- What you have to do -
Gather from the listing below each line that includes the word "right", and copy it.

- Data shown -
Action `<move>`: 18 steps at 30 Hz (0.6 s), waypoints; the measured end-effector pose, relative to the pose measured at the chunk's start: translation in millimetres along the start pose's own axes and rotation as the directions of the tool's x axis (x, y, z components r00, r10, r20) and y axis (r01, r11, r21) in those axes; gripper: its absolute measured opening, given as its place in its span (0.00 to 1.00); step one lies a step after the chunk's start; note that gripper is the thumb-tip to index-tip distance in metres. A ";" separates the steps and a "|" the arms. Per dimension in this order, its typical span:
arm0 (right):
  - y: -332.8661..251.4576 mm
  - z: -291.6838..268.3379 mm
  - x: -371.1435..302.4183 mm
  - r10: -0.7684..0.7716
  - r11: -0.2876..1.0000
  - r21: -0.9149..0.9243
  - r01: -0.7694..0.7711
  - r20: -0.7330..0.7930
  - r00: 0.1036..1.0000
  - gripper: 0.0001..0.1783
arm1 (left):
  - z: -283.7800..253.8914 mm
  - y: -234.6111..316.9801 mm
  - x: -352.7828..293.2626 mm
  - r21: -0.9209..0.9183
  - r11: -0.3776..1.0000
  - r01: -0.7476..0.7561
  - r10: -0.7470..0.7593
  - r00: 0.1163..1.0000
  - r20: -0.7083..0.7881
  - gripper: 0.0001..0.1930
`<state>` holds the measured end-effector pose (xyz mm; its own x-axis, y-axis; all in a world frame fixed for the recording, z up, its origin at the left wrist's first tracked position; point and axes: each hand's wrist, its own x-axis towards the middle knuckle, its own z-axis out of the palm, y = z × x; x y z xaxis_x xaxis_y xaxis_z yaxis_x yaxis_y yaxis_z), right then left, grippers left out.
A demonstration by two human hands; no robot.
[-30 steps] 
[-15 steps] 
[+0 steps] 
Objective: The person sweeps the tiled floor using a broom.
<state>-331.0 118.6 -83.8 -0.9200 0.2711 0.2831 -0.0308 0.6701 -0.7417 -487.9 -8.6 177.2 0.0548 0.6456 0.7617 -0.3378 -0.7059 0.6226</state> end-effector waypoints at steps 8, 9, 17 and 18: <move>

- Exercise output -
arm0 (right):
`<state>` holds the measured end-effector pose (xyz mm; its own x-axis, y-axis; all in a world frame fixed for the recording, z up, its origin at the left wrist's first tracked position; point and axes: each hand's wrist, its own x-axis towards the middle knuckle, its own z-axis out of the palm, y = z × x; x y z xaxis_x xaxis_y xaxis_z yaxis_x yaxis_y yaxis_z), right then left, grippers left out.

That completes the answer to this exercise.